Work instruction = Emit the line that holds "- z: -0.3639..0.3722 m" and all lines following it through the end of the data, verbatim, and nothing else.
*** Data extracts
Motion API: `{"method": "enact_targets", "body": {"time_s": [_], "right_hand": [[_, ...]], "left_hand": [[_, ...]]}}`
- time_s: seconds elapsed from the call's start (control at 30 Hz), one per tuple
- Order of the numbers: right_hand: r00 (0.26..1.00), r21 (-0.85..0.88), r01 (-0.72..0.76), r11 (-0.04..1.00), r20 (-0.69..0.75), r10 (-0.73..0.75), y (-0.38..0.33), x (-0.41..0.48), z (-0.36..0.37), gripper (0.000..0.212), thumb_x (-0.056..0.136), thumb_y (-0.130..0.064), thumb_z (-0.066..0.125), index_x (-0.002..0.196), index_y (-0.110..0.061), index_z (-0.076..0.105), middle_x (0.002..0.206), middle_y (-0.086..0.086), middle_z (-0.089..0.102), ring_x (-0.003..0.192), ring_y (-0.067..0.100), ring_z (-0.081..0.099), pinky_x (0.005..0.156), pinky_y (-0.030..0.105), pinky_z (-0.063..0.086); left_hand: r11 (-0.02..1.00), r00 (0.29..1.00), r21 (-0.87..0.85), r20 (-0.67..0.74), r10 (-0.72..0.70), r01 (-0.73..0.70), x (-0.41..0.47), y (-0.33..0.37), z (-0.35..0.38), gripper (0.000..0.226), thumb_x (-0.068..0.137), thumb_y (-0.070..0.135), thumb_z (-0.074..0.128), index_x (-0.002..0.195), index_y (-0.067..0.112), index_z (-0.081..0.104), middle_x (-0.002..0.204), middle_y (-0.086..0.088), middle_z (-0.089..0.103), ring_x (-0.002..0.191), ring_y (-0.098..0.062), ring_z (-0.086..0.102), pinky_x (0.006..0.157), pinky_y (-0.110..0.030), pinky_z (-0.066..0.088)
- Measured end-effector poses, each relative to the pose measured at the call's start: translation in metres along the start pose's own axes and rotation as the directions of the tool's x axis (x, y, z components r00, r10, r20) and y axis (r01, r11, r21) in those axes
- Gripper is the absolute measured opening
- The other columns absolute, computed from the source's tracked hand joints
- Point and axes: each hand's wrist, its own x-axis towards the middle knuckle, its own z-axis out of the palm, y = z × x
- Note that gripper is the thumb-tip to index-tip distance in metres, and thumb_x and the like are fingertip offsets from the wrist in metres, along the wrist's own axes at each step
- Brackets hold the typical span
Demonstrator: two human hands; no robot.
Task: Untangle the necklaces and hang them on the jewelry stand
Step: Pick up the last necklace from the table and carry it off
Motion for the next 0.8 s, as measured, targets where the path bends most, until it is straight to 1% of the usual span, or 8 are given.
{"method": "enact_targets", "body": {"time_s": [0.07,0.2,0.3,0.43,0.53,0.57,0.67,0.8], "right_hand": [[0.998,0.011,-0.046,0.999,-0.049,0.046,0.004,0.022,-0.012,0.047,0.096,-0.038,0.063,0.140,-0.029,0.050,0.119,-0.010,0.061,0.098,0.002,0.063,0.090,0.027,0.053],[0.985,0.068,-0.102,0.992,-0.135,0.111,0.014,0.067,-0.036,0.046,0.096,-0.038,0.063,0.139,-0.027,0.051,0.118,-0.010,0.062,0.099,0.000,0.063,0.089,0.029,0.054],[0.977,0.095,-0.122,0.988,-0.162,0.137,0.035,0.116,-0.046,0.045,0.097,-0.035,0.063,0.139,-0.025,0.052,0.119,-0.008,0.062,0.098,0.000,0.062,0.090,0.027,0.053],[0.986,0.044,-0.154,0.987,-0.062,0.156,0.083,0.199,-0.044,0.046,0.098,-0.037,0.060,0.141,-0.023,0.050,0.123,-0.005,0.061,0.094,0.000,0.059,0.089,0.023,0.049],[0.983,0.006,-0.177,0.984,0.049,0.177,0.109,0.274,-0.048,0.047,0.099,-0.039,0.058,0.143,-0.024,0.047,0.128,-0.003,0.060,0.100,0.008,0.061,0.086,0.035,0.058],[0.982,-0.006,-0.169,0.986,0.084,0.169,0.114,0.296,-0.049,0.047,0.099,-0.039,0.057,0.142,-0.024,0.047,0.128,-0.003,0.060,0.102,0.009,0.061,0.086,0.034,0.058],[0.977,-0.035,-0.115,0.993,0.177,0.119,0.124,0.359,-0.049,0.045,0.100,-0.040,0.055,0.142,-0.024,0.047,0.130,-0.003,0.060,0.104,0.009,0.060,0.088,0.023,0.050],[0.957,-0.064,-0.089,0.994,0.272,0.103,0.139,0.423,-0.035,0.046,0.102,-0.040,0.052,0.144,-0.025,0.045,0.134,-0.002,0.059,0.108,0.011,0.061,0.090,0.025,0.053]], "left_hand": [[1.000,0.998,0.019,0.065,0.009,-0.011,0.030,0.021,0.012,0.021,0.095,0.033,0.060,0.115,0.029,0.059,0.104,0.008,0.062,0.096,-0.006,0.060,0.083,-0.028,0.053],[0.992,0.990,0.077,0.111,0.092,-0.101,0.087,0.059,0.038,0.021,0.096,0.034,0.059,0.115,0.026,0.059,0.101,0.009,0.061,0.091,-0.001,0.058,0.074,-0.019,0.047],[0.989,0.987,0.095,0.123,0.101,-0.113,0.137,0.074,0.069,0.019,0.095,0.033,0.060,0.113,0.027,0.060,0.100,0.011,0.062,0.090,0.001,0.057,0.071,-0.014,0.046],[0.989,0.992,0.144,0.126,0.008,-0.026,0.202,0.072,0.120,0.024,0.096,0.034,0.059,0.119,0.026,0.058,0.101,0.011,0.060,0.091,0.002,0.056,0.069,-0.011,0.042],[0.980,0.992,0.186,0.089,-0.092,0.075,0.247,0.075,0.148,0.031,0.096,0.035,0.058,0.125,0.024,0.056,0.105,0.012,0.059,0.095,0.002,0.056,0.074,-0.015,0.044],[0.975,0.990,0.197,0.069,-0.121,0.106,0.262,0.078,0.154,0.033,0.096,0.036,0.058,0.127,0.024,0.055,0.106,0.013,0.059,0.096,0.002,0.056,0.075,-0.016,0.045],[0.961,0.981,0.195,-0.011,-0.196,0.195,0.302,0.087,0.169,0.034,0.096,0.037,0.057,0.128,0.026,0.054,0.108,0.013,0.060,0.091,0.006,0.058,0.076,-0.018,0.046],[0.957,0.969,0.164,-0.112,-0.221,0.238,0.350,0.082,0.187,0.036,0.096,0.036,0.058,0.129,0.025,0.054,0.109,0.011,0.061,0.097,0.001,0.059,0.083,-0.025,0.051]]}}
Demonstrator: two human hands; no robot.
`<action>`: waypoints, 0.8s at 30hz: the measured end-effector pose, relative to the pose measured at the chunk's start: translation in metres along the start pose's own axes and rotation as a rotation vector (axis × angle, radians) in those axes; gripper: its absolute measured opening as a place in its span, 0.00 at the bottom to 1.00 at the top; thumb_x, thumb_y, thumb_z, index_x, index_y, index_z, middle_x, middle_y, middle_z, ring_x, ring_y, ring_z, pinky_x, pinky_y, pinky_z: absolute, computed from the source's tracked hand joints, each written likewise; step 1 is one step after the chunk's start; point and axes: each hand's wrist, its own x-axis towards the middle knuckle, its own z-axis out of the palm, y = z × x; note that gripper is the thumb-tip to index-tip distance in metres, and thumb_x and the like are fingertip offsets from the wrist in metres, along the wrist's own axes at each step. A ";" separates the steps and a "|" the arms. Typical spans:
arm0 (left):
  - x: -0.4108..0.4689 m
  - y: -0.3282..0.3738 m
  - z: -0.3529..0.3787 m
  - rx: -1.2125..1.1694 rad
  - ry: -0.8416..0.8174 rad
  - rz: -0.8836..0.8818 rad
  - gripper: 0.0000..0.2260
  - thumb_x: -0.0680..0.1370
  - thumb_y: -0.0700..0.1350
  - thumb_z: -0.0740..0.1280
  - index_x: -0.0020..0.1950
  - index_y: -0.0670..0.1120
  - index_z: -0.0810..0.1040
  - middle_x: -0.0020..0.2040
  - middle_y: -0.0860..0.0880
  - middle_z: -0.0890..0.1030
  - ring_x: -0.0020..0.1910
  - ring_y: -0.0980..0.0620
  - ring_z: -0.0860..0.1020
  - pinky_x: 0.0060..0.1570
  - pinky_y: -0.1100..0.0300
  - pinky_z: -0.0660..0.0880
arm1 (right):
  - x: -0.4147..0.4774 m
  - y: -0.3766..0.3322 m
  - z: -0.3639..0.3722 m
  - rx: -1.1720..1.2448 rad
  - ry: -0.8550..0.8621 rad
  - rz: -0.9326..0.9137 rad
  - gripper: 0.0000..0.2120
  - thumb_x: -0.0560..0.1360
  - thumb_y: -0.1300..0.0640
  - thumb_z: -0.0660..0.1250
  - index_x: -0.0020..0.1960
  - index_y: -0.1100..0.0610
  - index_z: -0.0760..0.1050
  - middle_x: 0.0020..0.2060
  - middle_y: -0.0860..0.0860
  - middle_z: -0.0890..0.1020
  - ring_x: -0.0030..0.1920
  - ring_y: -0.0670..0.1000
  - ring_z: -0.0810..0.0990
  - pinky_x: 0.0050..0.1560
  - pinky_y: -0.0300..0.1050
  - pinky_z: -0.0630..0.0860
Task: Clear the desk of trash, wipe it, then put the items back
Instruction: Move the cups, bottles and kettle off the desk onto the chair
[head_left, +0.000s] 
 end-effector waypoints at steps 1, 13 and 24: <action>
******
Output below =
  - z: -0.3639..0.3722 m
  - rx: -1.1720..1.2448 rad
  - ry: -0.8550..0.8621 rad
  - rz: -0.9326..0.9137 rad
  - gripper: 0.0000..0.2120
  - thumb_x: -0.0560..0.1360
  - thumb_y: -0.1300..0.0640
  - thumb_z: -0.0660..0.1250
  - index_x: -0.0020..0.1960
  - index_y: -0.1100..0.0610
  - index_z: -0.0760..0.1050
  - middle_x: 0.0020..0.2060
  - middle_y: -0.0860..0.0860
  - middle_z: -0.0890..0.1020
  - ring_x: -0.0030..0.1920
  - ring_y: -0.0670..0.1000
  - ring_z: -0.0810..0.0990
  - pinky_x: 0.0050..0.1560
  - pinky_y: -0.0300..0.1050
  - pinky_z: -0.0630..0.0860
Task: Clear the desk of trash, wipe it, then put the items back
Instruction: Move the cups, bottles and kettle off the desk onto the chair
[head_left, +0.000s] 
 end-effector waypoints at steps 1, 13 and 24: <action>

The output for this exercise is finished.